Work task => Reproduce the data below exactly. Skip the pictures.

Provided material =>
......

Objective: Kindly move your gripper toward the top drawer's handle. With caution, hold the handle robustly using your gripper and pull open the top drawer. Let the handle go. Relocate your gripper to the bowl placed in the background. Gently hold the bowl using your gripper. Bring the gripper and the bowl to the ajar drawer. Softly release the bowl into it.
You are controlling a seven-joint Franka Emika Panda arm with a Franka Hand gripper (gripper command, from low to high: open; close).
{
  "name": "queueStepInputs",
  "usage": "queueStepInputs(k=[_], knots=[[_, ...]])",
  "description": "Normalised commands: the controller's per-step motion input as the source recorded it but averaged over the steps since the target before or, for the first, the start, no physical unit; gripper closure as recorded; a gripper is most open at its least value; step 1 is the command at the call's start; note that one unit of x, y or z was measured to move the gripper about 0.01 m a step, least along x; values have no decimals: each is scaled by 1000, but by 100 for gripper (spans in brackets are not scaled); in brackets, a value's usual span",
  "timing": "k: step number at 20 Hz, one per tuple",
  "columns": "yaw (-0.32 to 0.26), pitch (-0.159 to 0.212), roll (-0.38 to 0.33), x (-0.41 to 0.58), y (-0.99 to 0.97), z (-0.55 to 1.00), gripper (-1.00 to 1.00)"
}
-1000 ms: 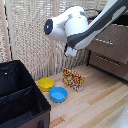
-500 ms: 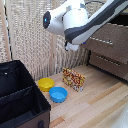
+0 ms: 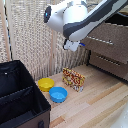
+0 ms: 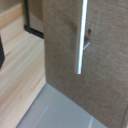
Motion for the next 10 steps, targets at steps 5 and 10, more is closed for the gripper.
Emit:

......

Task result =>
Objective: Kindly move your gripper toward the top drawer's handle. With caution, hold the handle robustly using your gripper and pull open the top drawer. Let the handle go. Relocate your gripper to the bowl placed in the background. Gently hold the bowl using your gripper. Bring the gripper and the bowl to the ajar drawer. Softly release the bowl into it.
You are controlling a seven-joint Franka Emika Panda arm with a Franka Hand gripper (gripper command, from low to high: open; close).
{
  "name": "queueStepInputs",
  "usage": "queueStepInputs(k=[_], knots=[[_, ...]])",
  "description": "Normalised commands: the controller's per-step motion input as the source recorded it but averaged over the steps since the target before or, for the first, the start, no physical unit; gripper closure as recorded; a gripper is most open at its least value; step 1 is the command at the call's start; note that one unit of x, y or z was measured to move the gripper about 0.01 m a step, least along x; values have no decimals: each is scaled by 1000, but by 100 for gripper (spans in brackets are not scaled); in brackets, a value's usual span",
  "timing": "k: step number at 20 Hz, one per tuple",
  "columns": "yaw (-0.32 to 0.26), pitch (-0.159 to 0.212), roll (-0.38 to 0.33), x (-0.41 to 0.58), y (-0.99 to 0.97), z (-0.55 to 1.00), gripper (-1.00 to 1.00)"
}
-1000 ms: 
-500 ms: 
+0 ms: 
+0 ms: 
Motion for the next 10 steps, targets at steps 5 and 10, more is closed for the gripper.
Emit:

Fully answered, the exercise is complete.